*** Given records ***

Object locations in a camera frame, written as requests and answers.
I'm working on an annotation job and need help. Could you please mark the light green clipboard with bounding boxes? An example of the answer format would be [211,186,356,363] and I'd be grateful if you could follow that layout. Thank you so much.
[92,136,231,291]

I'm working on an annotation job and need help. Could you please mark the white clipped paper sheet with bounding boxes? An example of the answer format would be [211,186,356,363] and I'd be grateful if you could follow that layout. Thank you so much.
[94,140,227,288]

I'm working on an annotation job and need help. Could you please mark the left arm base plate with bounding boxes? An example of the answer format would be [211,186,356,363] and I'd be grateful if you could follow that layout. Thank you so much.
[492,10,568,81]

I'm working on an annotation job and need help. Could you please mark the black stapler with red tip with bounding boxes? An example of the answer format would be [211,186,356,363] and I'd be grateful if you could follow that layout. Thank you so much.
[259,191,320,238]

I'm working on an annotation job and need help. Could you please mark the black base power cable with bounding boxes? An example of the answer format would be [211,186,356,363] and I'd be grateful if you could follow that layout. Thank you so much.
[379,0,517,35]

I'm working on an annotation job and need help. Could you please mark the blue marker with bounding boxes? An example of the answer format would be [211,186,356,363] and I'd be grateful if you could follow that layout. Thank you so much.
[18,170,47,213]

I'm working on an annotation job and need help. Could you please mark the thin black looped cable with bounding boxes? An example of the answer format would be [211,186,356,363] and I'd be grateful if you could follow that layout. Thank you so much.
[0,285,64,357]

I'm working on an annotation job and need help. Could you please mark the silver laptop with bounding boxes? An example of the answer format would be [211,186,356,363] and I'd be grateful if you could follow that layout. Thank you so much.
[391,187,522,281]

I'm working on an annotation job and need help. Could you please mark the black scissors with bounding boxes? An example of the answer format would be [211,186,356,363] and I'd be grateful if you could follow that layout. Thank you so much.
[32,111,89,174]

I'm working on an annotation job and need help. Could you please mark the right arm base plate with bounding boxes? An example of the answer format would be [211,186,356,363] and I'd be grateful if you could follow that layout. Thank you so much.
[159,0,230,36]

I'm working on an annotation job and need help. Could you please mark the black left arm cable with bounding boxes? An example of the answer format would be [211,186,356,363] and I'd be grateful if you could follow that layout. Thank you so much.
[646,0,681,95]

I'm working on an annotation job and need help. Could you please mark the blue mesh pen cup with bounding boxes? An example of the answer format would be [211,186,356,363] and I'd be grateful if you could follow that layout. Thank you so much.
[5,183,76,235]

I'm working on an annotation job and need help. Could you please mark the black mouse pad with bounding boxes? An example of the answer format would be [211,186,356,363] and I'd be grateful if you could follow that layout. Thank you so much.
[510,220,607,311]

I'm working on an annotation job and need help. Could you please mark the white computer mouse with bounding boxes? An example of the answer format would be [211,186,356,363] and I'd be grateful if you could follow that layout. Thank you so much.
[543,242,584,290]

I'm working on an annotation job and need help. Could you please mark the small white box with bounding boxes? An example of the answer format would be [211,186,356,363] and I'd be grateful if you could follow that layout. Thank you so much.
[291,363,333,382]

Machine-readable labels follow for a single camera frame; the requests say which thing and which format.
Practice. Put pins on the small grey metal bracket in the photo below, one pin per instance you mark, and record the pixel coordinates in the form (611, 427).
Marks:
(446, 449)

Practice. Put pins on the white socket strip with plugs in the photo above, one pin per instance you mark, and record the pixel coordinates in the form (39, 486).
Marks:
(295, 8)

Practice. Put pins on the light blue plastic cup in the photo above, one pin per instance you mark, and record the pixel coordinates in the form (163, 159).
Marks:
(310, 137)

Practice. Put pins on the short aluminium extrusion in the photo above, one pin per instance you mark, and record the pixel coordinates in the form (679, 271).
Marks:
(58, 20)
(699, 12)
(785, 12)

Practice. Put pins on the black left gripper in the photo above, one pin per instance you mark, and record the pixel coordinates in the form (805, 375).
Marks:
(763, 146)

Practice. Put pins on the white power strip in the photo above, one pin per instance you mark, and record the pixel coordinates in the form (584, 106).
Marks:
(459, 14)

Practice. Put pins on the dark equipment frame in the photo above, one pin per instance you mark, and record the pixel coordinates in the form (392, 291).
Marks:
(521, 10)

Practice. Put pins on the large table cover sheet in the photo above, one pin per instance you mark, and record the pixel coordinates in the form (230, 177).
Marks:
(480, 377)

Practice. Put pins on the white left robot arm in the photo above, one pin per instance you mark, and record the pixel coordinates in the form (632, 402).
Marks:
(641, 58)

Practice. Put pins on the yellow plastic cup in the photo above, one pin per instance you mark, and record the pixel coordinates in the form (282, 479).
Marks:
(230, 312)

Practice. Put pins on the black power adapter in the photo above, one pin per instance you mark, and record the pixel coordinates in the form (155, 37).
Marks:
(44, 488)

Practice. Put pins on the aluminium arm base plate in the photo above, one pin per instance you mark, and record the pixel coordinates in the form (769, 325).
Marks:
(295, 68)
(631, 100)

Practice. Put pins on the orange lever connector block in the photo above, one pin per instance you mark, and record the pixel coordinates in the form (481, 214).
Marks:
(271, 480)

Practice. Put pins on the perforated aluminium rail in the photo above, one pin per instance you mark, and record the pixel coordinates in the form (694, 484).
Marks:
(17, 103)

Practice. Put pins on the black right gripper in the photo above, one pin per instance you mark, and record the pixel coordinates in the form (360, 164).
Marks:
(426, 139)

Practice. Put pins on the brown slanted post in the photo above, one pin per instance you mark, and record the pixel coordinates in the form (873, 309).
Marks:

*** End of Given records ***

Work instructions | Which lines in the data above hold the string "aluminium"? Return each of them.

Task solution |
Practice. Put pins on the short aluminium extrusion in the photo above, one pin per instance you mark, and record the pixel coordinates in the form (679, 271).
Practice. Put pins on the aluminium arm base plate in the photo above, one pin per instance you mark, and record the pixel coordinates in the form (769, 325).
Practice. Put pins on the perforated aluminium rail in the photo above, one pin per instance you mark, and record the pixel coordinates in the form (694, 484).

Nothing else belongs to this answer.